The following is a train of thought; I do not offer this as an authoritative answer, as I'd have to dig out the standard and check the rules and so forth regarding temporary variables.
When you do this, myclassA.cadena() returns a temporary variable that has no name. If you were passing by value, a copy of it would be made and passed into writeS, so no problem. However, you're trying to pass by reference a temporary variable with no name. A reference is essentially an alias for something; it's just another name for a variable.
I'm not sure of the exact internal workings, but I'm not surprised it doesn't work.
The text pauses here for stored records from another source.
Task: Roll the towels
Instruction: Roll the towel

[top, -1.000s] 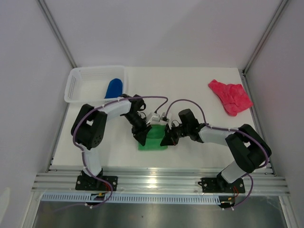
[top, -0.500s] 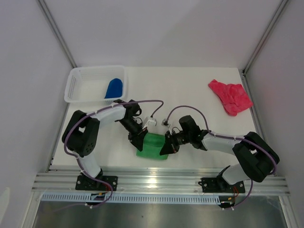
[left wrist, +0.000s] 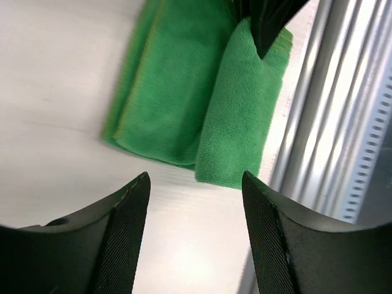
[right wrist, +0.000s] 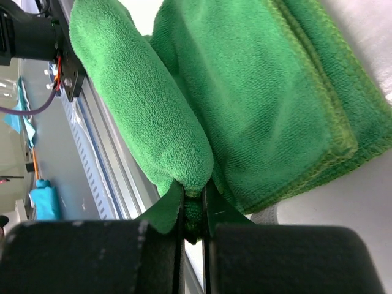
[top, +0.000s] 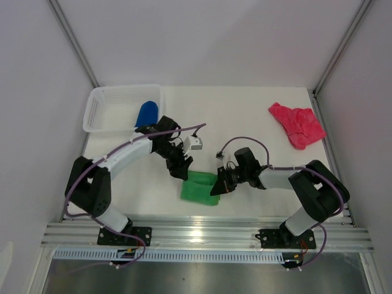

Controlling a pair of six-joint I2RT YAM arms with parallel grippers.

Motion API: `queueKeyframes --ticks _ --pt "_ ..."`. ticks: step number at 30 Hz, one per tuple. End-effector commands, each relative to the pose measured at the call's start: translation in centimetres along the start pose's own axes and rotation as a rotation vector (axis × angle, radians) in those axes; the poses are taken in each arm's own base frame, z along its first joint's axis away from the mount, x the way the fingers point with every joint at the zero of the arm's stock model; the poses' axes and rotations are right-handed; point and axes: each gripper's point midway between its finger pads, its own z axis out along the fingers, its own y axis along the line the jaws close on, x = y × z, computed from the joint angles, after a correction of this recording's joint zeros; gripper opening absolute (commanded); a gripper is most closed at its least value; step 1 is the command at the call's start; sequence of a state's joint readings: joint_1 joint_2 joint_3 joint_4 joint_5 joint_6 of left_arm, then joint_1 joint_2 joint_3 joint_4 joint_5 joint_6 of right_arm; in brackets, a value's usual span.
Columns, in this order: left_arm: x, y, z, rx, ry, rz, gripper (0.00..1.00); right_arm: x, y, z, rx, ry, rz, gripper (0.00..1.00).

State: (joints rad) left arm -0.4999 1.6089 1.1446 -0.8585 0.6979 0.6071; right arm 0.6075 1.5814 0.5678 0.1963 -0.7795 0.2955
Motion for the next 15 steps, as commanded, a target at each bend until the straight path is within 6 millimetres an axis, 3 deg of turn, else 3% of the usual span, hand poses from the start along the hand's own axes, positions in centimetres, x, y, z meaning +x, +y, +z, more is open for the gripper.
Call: queueKeyframes --ticks 1,6,7,15 --pt "-3.7 -0.5 -2.7 -0.133 -0.076 0.226 0.64 -1.3 -1.5 0.4 0.078 -0.039 0.015 0.01" --pt "-1.8 -3.2 0.5 -0.153 0.038 0.469 0.66 -2.1 -1.6 0.3 0.096 -0.05 0.013 0.03" --pt "0.4 -3.0 1.6 -0.154 0.096 0.478 0.66 -2.1 -1.7 0.3 0.106 -0.048 0.015 0.04" --pt "1.2 -2.3 4.5 -0.209 0.175 0.68 0.65 -2.0 -2.7 0.6 0.138 -0.003 0.021 0.04"
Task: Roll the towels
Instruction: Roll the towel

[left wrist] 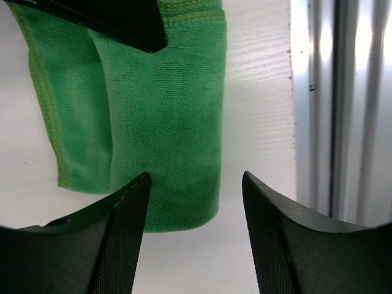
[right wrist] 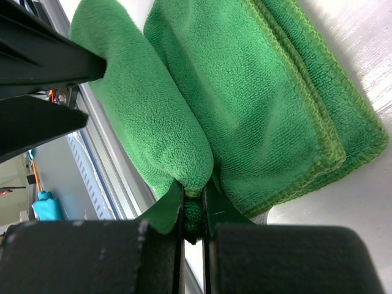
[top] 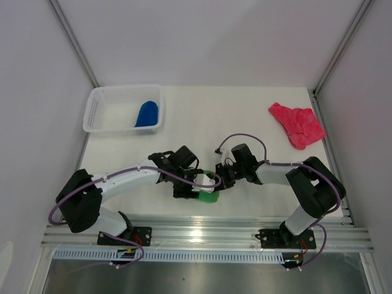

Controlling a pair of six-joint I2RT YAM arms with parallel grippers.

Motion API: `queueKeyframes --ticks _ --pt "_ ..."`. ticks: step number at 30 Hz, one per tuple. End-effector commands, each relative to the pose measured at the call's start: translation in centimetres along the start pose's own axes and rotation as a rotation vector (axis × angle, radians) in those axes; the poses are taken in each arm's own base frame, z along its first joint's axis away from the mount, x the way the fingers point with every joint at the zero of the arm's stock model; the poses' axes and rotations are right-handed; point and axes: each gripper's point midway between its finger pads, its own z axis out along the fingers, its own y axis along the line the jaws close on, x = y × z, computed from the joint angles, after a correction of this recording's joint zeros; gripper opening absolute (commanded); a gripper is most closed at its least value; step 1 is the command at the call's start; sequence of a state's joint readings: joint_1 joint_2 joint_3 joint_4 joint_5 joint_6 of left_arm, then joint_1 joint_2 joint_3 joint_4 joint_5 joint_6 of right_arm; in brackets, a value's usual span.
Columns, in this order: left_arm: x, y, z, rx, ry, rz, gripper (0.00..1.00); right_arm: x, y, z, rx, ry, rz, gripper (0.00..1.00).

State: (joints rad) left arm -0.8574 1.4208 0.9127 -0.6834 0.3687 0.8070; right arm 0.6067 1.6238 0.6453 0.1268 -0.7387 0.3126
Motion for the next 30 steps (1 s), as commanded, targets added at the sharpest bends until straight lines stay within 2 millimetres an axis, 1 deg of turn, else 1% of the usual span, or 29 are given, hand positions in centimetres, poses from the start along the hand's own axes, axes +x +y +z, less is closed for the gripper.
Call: queueKeyframes --ticks 1,2,5,6,9,11,12,13,15,16,17,18,19,20,21,23,24,25,26,27,28,29,30 --pt "-0.2 2.5 0.9 -0.097 0.014 0.119 0.65 -0.6 -2.1 0.3 0.095 -0.007 -0.016 0.05" --pt "0.5 2.5 1.3 -0.102 0.039 0.125 0.65 -0.7 -2.1 0.3 0.095 -0.006 -0.019 0.04" --pt "1.0 2.8 1.8 -0.107 0.051 0.137 0.66 -0.5 -2.2 0.2 0.099 -0.001 -0.02 0.05" --pt "1.2 2.6 2.0 -0.098 0.055 0.138 0.66 -0.5 -2.3 0.2 0.103 -0.001 -0.024 0.05" --pt "2.7 1.3 2.9 -0.042 0.092 0.118 0.68 -0.8 -2.2 0.2 0.103 -0.001 -0.042 0.08" --pt "3.4 0.8 3.3 -0.022 0.109 0.105 0.68 -1.4 -1.9 -0.2 0.109 -0.009 -0.061 0.16" --pt "3.7 0.4 3.5 -0.008 0.112 0.1 0.68 -1.8 -2.0 -0.4 0.132 -0.019 -0.071 0.24" --pt "3.7 0.1 3.6 0.005 0.111 0.095 0.68 -1.9 -2.1 -0.7 0.149 -0.02 -0.074 0.26" --pt "3.9 -0.6 3.7 0.038 0.11 0.072 0.68 -2.8 -1.6 -1.5 0.167 -0.033 -0.111 0.31" --pt "3.9 -0.8 3.8 0.045 0.111 0.065 0.68 -2.8 -1.7 -1.9 0.193 -0.03 -0.109 0.39" --pt "4.1 -1.0 3.9 0.056 0.117 0.054 0.68 -3.9 -1.1 -2.5 0.197 -0.059 -0.133 0.4" --pt "4.2 -1.1 4.0 0.062 0.12 0.05 0.68 -4.4 -1.0 -3.0 0.207 -0.074 -0.142 0.41" --pt "4.5 -1.4 4.2 0.071 0.124 0.044 0.68 -4.4 -1.1 -3.6 0.231 -0.075 -0.139 0.41" --pt "4.5 -1.4 4.2 0.071 0.125 0.044 0.68 -5.1 -0.8 -4.3 0.24 -0.102 -0.152 0.41" --pt "4.7 -1.5 4.3 0.077 0.128 0.042 0.68 -5.5 -1.0 -5.0 0.256 -0.12 -0.152 0.44" --pt "5.1 -1.7 4.5 0.083 0.136 0.038 0.66 -5.5 -1.2 -6.2 0.287 -0.134 -0.148 0.46" --pt "5.2 -1.8 4.6 0.086 0.14 0.036 0.65 -5.7 -0.9 -7.0 0.293 -0.152 -0.159 0.46" --pt "5.2 -1.8 4.6 0.087 0.143 0.031 0.61 -5.6 -1.2 -7.5 0.308 -0.153 -0.167 0.46" --pt "5.3 -1.8 4.7 0.088 0.147 0.027 0.58 -5.5 -1.2 -7.9 0.313 -0.159 -0.179 0.46" --pt "5.4 -1.9 4.7 0.092 0.149 0.021 0.55 -5.0 -1.2 -8.0 0.313 -0.156 -0.19 0.46" --pt "5.4 -2.0 4.7 0.092 0.15 0.015 0.46 -5.2 -0.7 -8.6 0.307 -0.178 -0.237 0.46" --pt "5.4 -1.9 4.6 0.093 0.151 0.012 0.41 -5.0 -0.3 -8.7 0.287 -0.184 -0.263 0.46" --pt "5.2 -1.9 4.5 0.094 0.149 0.006 0.35 -5.3 0.0 -8.9 0.278 -0.21 -0.301 0.46"
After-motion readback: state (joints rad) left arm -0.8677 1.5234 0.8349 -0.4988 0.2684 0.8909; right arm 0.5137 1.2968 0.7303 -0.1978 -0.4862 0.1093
It should work with a temporary object because the temp object should be destroyed only after the function call that uses it is complete. I was also unaware that you could return a C string and compilers would change that to a std::string automatically. If you change cadena() to return std::string("hello");, does it make any difference?
It should work with a temporary object because the temp object should be destroyed only after the function call that uses it is complete.
Not saying you're wrong; more thinking out loud. How do you reference an object with no name? I really don't know enough about the reference mechanism to know if it can be done or not. I've always thought of a reference essentially as an alias, another name for something that already has a name.
Thinking out loud again, at a tangent,
"hello"
is a different kettle again, as it is a string literal and exists for the lifetime of the program, from start to finish.
"hello"
exists essentially forever, but the std::string created from it is temporary.
I got in trouble the first time I tried it, but I solved the problem by making UseString()'s only parameter const. Maybe all that is needed is to make it const.
I'll clone it change MyString() the way I suggested above and test.